As instructed, every fifteen minutes or so, I dipped a sponge in water and squeezed it out. I lifted first one tiny stem that was Chloë’s arm, bathed and patted it dry, then the other. Then I began on the pink assembly of minute bones that were her feet, then her little legs.
I sat down and, again, took up my vigil.
The nurse, fair hair twisted up into a tight pleat under her cap, checked on Chloë and the chart quivered a little at the end of the cot as she snapped it back into its holder. She sent me a half-smile and I could not be sure whether it was pity or reassurance.
Babies don’t die, do they? I wanted to beg her. Not now, not these days, especially if they’re as round and rosy as Chloë. Yet all through history they have died. The human race was known for it.

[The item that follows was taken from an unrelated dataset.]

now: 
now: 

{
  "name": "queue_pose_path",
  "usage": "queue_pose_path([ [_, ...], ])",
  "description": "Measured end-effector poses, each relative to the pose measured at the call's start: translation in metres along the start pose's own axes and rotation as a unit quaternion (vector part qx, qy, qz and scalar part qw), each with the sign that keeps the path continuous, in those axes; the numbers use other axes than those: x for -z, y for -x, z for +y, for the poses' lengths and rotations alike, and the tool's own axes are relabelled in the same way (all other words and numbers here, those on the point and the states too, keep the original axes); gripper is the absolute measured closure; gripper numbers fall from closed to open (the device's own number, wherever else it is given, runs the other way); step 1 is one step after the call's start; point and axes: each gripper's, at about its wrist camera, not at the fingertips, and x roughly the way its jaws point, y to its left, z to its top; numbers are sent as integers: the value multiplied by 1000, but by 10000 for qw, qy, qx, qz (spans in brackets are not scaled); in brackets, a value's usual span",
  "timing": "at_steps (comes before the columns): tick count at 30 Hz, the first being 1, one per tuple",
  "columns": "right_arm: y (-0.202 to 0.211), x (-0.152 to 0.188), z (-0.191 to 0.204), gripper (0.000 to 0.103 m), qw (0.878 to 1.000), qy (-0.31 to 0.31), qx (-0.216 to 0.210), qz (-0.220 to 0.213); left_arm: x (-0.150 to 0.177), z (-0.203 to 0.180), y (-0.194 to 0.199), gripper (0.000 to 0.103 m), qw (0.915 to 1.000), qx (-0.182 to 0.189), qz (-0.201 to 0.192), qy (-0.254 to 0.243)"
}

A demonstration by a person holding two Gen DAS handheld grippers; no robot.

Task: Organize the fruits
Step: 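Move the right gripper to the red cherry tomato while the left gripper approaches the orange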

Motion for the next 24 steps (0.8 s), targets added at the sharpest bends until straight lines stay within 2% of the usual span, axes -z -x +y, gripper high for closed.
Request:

She must have sensed my panic. ‘Shall I bring you a cup of tea, Mrs Savage?’
Around midnight, Will arrived. He was unshaven and looked awful. I refused to look at him as I spelled out the details. ‘They say the antibiotics will start working within twenty-four hours.’
He bent over the cot and touched Chloë’s cheek. ‘Little one,’ he said. ‘You’ll be better now’ He straightened up. ‘I’ll stay here with you.’